In the data below, find every line that has the string "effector", and copy it.

[Given data — start]

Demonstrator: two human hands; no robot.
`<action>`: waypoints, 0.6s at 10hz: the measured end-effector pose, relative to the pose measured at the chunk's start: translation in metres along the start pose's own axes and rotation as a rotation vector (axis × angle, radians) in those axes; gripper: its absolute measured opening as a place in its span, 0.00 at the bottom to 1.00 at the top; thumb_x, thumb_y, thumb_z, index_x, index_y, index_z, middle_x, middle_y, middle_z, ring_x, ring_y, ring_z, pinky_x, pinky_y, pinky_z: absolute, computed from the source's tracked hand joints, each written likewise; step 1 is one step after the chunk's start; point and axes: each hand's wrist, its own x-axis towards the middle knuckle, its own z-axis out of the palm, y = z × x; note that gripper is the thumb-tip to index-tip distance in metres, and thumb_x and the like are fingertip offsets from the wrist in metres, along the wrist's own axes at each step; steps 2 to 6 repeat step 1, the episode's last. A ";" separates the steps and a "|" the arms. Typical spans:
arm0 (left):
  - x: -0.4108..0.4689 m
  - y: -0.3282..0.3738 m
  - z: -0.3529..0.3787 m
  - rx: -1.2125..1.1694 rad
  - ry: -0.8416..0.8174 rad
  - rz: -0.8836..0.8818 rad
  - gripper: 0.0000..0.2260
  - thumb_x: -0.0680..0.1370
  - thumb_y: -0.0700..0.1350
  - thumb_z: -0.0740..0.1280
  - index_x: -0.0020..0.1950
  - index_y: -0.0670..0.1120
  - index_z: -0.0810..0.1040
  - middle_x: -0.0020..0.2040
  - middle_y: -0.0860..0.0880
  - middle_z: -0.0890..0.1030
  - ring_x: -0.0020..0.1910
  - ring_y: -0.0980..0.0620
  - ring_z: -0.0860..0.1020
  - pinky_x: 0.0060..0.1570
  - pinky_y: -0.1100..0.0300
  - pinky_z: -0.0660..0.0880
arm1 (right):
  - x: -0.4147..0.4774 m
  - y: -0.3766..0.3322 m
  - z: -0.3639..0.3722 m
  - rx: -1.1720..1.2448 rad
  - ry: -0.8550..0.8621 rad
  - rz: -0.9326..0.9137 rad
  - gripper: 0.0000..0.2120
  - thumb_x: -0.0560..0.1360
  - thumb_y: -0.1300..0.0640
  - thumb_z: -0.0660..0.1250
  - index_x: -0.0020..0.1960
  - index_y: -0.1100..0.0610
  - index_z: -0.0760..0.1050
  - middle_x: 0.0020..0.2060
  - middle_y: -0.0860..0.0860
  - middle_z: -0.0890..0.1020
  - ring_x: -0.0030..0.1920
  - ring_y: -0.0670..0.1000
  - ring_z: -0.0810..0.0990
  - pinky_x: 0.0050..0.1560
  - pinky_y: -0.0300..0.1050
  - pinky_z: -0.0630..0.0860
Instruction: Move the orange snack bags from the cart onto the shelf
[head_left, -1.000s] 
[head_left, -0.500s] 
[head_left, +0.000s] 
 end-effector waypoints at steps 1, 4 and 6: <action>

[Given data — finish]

Exercise result:
`<action>`: waypoints, 0.6s at 10hz: the measured end-effector pose, relative to the pose measured at the chunk's start: translation in metres along the start pose's own axes and rotation as a rotation vector (axis × angle, radians) in those axes; gripper: its absolute measured opening as a place in its span, 0.00 at the bottom to 1.00 at the top; thumb_x, thumb_y, thumb_z, index_x, index_y, index_z, middle_x, middle_y, middle_z, ring_x, ring_y, ring_z, pinky_x, pinky_y, pinky_z: absolute, computed from the source's tracked hand joints, each written likewise; step 1 is one step after the chunk's start; point and axes: each hand's wrist, its own x-axis towards the middle knuckle, its own z-axis out of the palm, y = z × x; note that gripper is the thumb-tip to index-tip distance in metres, and thumb_x and the like are fingertip offsets from the wrist in metres, along the wrist's own axes at each step; steps 2 to 6 repeat step 1, the episode's last. A ";" separates the steps and a "|" the arms. Typical spans:
 end-effector waypoints at steps 1, 4 and 6: <action>

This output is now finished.